The second element is the so-called tilemaps, these are nothing more than bitmaps but arranged like a mosaic to draw the background in an orderly way. They are generated by the CPU, which writes in a section of memory the address where the bitmap is located in the memory address and a series of attributes, which are usually the following:

  • Color palette.
  • Priority bit to mark in which plane is drawn.
  • Bit to mark whether the bitmap pixels are written from left to right or from right to left.
  • Another priority bit to mark if the pixels of the bitmap are written upside down or in a normal way, that is, if from bottom to top or from top to bottom

Mega Drive could represent up to 3 background planes, while Super Nintendo could represent up to 4 background planes, but above them was the sprite plane, which is the name given to mobile elements on the screen and therefore change their position. screen from frame to frame.

To create the background planes, a Nametable was used for each background to draw the backgrounds, which is created by the CPU in each frame during the time in which the screen is not being generated, while the sprites are marked in what It is called a “sprite attribute table”, which follows the same attributes as the content of each Nametable, but adds two additional values:

  • Horizontal position of the sprite on the screen.
  • Vertical position of the sprite on the screen.

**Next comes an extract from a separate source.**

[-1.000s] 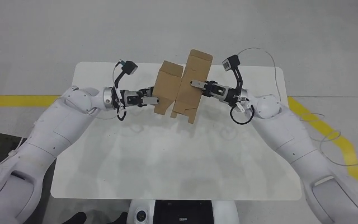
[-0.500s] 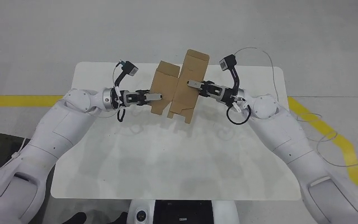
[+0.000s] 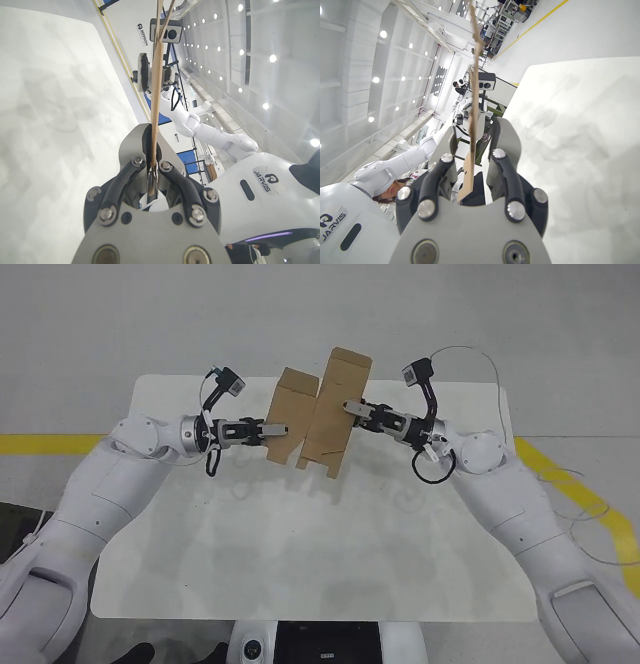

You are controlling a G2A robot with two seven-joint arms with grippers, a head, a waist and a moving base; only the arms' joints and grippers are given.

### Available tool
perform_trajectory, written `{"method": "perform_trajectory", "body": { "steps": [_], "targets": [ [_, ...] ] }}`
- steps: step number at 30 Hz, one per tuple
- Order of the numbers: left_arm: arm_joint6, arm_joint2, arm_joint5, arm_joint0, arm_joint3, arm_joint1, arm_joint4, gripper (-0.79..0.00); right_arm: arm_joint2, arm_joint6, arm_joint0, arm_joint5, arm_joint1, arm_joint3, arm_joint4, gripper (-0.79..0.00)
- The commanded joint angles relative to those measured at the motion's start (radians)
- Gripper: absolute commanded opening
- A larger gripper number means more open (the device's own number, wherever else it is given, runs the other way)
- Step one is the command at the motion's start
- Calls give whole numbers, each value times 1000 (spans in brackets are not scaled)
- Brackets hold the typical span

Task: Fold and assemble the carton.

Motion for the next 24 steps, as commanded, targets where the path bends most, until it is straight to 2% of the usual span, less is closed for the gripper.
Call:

And which is more powerful? Well visually, the Nintendo console takes the cake, since comparatively it is capable of placing 128 sprites on the screen compared to the 80 of the SEGA console with about 256 colors of a palette of 32,768 colors compared to the 64 colors of a palette of only 512 colors. Of course, Mega Drive placed more resolution to be this 320 pixels horizontally compared to 256 of the SEGA console.

Differences in Audio between Super Nintendo and Mega Drive

The final part that we have left is in the sound, the SEGA console uses a YAMAHA FM synthesizer, the YM2612, which can reproduce up to 6 sound channels at the same time. The sound system in Super Nintendo is instead based on an 8-channel PCM system.

While the Mega Drive system works like a program, controlled by the Z80, the Super Nintendo system instead makes use of audio samples. At the level of audio quality, the Nintendo console is superior, but it is limited by having only 64 kB to store the audio samples, so the music used to be shorter and repetitive.